Alexandre FonsecaJornalista, mestre em literatura e doutorando em literatura

Travessias solitárias

Publicado em 31/01/2025 às 23:00.

Decidir se afastar de alguém que se gosta é como dar um soco no próprio estômago: dói no instante do impacto e continua doendo depois, em ondas lentas que não se dissipam. Mas, às vezes, o afeto precisa desse tipo de dor.

Conheci um pugilista. Não um desses dos ringues, com luvas e público gritando em volta, mas alguém que lutava contra si mesmo. Durante um mês, vivi como seu espectador. Quando começamos a gostar de alguém, mesmo que por distração ou acaso, nasce uma vontade de proteger. Mas proteger demais pode roubar o aprendizado, como uma mãe que impede o filho de cair para não vê-lo chorar, esquecendo que as quedas ensinam. Certa vez, disse a ele que o enxergava como alguém que precisava de colo — talvez porque eu também precisasse. Mas como oferecer abrigo quando a tempestade também mora dentro de você?

Foi por isso que decidi me afastar. Não como um abandono, mas como quem abre a porta do ringue para que o lutador tenha mais espaço para lutar. Ele precisa se reencontrar, e eu preciso não ser o tipo de pessoa que tenta atravessar as travessias alheias. Algumas jornadas são inevitavelmente solitárias.

Claro que a despedida não veio sem um nó na garganta. Afinal, foram semanas cheias de encontros que carregavam o sabor doce de um improviso bem feito. Ainda guardo na memória os suspiros trocados, os olhares de surpresa, os silêncios que não pesavam. Foi bonito, mas também é bonito saber a hora de sair de cena, mesmo que temporariamente.

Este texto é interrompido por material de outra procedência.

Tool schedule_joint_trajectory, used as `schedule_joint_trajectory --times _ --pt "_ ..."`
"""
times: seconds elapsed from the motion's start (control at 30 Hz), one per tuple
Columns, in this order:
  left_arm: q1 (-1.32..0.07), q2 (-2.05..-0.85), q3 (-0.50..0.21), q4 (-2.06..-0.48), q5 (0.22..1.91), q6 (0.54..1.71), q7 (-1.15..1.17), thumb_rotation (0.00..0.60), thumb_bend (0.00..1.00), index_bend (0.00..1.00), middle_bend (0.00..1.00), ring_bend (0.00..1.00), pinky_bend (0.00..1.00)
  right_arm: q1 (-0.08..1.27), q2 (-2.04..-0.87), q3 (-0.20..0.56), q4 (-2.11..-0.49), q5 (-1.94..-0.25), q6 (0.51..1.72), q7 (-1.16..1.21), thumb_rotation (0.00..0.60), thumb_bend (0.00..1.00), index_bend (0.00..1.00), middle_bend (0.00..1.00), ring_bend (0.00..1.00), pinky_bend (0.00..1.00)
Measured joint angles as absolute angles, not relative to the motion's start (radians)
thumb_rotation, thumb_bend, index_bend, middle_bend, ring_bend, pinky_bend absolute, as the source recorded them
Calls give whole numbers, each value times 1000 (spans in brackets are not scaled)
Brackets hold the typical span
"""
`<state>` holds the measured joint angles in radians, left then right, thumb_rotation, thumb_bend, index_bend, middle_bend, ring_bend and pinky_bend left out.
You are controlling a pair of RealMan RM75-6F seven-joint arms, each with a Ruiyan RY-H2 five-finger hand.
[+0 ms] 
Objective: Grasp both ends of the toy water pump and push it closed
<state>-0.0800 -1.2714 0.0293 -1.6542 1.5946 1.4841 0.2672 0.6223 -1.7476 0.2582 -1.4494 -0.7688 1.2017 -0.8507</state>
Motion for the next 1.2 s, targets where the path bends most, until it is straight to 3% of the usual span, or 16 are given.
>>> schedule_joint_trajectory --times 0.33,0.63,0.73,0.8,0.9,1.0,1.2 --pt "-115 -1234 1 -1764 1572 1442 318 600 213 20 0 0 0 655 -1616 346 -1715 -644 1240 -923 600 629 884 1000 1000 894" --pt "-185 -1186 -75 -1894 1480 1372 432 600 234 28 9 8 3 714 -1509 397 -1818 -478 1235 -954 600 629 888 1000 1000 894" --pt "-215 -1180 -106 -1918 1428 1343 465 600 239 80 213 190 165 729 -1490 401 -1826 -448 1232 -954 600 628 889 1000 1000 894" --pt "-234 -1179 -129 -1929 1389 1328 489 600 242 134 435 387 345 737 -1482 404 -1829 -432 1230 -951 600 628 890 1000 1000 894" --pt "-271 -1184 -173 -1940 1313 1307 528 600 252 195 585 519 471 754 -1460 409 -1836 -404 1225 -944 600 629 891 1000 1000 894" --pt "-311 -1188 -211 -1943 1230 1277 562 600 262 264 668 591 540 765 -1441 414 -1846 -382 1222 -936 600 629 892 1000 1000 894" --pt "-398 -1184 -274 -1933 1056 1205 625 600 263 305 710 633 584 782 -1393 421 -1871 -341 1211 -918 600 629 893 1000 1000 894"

A ele, deixei um “quase bilhete” — talvez mais para mim mesmo do que para ele. Pedi que não me odiasse, que entendesse. Disse que ele merecia viver aventuras que o ensinassem sobre prazer, porque o prazer é um caminho legítimo de autoconhecimento. Falei também sobre a minha própria necessidade de explorar novos caminhos, de mergulhar em águas que, sozinho, talvez eu consiga desbravar melhor.

Espero que ele entenda. Espero que, quando nossos caminhos se cruzarem novamente — e espero que cruzem —, haja espaço para recomeçarmos, quem sabe de outro jeito, em outra frequência. Por ora, deixo aqui apenas a certeza de que o afeto não vai embora. Ele apenas muda de forma, de ritmo, de lugar. E assim, no silêncio do ringue vazio, torço para que ambos aprendamos o que precisamos aprender.